(Beginning of EXTRACTED RECORDS)

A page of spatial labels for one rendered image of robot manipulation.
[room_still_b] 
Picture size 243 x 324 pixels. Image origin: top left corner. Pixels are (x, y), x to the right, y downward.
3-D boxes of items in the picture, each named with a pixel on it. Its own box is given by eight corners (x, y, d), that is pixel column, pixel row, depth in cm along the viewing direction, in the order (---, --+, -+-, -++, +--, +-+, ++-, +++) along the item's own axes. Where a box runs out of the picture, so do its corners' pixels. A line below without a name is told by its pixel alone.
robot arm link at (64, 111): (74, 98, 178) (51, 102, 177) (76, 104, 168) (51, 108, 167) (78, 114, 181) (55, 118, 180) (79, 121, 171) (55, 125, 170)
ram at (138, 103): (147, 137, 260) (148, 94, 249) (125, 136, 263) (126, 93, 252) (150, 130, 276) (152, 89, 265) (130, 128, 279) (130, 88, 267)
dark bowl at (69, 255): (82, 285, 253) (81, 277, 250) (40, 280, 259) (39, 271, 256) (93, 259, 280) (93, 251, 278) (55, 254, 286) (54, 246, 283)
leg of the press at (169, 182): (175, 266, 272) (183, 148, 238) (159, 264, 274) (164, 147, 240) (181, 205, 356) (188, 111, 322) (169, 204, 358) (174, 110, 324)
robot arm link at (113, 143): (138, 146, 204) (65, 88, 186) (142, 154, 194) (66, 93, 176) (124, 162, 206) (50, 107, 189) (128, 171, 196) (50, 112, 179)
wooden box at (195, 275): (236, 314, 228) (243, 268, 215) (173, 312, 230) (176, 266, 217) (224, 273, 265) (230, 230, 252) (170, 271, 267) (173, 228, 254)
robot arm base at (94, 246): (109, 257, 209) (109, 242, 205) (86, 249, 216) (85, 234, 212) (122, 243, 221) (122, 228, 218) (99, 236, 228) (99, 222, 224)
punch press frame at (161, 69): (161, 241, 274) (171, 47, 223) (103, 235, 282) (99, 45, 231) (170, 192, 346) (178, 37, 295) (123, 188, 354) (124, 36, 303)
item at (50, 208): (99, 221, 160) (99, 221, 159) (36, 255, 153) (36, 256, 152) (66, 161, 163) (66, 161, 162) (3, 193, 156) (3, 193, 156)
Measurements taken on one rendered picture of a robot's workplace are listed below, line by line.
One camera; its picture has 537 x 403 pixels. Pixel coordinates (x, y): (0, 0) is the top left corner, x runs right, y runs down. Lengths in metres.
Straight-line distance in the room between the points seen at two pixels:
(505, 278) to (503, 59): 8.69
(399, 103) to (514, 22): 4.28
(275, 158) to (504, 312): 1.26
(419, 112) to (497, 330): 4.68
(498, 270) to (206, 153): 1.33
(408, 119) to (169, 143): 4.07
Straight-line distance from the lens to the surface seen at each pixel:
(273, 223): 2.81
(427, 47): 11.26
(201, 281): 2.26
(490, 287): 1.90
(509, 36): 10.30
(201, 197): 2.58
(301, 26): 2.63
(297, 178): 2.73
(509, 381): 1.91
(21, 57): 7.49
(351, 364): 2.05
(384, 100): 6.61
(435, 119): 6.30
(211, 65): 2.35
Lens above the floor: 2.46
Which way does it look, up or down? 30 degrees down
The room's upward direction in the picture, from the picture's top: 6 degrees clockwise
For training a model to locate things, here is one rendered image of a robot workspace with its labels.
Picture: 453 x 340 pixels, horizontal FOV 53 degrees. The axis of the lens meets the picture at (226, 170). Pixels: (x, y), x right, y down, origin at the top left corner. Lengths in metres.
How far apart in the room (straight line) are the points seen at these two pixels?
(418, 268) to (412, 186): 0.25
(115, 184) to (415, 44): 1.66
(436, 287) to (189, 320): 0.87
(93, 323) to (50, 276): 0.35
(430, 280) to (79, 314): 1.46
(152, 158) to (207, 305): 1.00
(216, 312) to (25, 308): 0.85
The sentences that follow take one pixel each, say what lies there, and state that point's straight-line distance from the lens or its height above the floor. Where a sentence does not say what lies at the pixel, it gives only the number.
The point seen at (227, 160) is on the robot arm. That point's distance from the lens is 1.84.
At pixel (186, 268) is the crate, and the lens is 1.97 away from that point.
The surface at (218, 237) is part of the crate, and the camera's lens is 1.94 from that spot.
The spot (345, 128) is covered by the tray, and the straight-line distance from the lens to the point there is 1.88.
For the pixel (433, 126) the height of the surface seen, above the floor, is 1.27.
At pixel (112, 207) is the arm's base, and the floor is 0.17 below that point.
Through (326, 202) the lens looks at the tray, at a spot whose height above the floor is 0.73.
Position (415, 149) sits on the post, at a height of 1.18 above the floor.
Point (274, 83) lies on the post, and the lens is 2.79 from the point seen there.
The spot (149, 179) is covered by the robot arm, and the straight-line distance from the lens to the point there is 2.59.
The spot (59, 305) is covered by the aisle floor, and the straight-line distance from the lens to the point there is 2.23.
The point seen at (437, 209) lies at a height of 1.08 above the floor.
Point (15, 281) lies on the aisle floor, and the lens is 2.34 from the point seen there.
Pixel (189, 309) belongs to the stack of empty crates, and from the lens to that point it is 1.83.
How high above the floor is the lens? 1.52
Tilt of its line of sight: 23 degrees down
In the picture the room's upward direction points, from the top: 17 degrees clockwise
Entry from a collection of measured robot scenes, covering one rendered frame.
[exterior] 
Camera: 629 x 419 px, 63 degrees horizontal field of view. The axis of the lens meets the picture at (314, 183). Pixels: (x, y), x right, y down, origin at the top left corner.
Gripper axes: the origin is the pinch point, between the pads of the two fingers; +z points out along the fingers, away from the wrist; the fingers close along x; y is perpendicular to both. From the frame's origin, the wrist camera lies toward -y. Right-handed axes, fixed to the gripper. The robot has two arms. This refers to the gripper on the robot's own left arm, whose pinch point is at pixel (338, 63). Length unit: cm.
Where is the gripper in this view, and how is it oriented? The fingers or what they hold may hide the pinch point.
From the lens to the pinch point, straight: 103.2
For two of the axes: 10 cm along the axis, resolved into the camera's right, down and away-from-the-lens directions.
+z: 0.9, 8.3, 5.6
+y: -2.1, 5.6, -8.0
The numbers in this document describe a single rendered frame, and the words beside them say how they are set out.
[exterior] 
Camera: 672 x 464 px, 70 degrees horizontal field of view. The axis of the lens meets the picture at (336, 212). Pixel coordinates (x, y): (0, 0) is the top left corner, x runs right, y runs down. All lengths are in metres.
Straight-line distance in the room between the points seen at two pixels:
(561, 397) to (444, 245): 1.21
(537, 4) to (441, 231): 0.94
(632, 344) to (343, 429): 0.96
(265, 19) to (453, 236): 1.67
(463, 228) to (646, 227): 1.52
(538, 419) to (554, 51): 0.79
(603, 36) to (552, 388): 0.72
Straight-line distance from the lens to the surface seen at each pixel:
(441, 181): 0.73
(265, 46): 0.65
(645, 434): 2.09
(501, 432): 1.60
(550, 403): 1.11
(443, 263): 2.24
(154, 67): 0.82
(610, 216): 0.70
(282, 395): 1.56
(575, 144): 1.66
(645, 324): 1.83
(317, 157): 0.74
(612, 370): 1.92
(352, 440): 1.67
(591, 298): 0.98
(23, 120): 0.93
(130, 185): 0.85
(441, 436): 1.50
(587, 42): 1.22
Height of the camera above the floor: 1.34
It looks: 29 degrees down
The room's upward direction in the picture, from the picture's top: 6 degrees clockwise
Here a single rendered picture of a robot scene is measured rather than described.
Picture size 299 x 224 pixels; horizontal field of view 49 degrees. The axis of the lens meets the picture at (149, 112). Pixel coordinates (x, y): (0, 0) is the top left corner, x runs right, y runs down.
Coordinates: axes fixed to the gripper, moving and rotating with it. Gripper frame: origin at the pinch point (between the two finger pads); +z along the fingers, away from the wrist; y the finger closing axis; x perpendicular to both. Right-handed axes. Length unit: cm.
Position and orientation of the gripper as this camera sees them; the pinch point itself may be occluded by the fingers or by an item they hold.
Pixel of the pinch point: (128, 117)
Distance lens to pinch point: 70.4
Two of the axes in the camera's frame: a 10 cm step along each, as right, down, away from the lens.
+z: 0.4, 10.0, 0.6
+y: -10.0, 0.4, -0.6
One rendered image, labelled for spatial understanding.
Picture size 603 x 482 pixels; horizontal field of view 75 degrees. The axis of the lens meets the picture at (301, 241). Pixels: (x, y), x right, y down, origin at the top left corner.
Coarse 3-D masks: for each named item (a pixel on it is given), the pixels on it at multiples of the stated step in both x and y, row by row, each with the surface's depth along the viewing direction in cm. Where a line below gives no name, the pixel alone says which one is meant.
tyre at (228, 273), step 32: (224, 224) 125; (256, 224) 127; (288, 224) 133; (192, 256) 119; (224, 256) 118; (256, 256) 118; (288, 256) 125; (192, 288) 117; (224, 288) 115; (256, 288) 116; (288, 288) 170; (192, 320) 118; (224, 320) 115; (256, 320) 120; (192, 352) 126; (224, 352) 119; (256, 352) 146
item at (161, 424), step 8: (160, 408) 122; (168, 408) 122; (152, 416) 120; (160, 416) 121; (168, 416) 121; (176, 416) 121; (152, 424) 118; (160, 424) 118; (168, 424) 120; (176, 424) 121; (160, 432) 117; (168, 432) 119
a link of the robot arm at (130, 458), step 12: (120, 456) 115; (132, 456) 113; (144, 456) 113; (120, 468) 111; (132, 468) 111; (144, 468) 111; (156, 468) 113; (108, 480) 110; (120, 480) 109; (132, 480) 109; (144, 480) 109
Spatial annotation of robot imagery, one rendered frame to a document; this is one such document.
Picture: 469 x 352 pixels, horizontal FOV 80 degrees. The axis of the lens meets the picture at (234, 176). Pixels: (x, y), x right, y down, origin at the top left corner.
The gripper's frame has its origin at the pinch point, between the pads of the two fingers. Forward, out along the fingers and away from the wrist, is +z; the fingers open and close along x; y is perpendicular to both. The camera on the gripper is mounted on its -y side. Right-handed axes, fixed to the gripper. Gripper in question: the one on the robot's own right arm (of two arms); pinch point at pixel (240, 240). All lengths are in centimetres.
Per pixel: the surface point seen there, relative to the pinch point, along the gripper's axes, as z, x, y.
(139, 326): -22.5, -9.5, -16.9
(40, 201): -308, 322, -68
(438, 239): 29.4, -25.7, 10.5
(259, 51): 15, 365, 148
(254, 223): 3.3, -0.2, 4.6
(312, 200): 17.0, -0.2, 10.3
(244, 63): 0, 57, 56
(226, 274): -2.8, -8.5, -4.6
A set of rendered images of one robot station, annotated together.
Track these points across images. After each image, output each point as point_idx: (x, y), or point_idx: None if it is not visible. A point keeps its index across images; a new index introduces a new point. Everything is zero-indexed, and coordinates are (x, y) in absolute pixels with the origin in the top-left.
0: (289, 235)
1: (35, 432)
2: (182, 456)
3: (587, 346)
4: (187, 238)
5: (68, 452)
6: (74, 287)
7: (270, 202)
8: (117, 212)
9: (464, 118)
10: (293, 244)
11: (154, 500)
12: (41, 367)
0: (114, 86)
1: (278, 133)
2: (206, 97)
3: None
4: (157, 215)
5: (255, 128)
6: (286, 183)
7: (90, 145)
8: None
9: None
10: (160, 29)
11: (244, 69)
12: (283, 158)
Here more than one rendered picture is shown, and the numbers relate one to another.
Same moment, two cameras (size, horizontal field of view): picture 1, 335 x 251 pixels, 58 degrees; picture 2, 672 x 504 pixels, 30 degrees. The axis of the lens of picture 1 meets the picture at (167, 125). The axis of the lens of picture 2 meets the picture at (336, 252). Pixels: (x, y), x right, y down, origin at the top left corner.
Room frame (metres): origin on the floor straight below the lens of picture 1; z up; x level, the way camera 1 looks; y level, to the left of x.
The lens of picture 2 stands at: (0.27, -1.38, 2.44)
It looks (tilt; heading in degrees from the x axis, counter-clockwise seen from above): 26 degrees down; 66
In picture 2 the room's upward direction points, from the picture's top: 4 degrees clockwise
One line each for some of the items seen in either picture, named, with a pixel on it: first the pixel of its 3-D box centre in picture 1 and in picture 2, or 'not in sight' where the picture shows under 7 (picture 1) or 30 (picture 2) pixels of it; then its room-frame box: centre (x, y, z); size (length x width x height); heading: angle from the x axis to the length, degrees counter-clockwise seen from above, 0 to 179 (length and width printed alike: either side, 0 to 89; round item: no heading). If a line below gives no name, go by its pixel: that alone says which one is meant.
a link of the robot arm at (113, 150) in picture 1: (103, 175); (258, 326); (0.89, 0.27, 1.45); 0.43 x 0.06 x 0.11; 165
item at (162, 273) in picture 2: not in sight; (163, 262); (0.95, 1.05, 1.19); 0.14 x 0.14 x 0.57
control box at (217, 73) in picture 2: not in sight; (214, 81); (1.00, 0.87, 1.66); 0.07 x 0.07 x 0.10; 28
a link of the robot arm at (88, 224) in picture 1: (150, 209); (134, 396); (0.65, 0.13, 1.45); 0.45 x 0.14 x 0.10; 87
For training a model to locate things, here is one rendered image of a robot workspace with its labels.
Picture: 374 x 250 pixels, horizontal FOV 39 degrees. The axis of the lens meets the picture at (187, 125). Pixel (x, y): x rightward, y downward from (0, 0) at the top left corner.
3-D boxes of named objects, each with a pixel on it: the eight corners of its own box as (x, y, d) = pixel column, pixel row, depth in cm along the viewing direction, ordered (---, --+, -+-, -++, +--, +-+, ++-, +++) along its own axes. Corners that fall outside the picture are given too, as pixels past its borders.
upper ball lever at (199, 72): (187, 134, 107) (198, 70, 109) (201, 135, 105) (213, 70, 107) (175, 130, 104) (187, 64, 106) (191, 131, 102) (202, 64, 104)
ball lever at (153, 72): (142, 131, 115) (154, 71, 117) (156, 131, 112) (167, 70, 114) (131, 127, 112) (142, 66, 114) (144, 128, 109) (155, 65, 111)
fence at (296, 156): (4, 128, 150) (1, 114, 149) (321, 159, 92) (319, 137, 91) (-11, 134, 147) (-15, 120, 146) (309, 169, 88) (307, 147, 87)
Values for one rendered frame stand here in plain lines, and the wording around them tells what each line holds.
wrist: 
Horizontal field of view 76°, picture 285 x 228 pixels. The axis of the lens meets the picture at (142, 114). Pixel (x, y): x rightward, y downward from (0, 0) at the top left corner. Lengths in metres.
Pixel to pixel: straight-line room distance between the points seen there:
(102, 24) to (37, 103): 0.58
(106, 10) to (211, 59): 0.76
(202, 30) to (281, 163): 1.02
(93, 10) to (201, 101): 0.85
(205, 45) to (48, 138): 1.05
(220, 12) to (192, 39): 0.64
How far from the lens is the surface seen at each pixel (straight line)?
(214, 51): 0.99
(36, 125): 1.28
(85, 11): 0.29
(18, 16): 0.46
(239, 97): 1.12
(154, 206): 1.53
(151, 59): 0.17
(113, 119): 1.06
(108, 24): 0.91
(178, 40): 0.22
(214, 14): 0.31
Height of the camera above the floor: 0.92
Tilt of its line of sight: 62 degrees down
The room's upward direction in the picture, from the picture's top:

(End of EXTRACTED RECORDS)

TASK DETAILS
Retype, exactly as written, each line from the one containing "(214, 14): 0.31" through the last line of the listing above, and leave out all other lines.

EXERCISE RESULT
(214, 14): 0.31
Height of the camera above the floor: 0.92
Tilt of its line of sight: 62 degrees down
The room's upward direction in the picture, from the picture's top:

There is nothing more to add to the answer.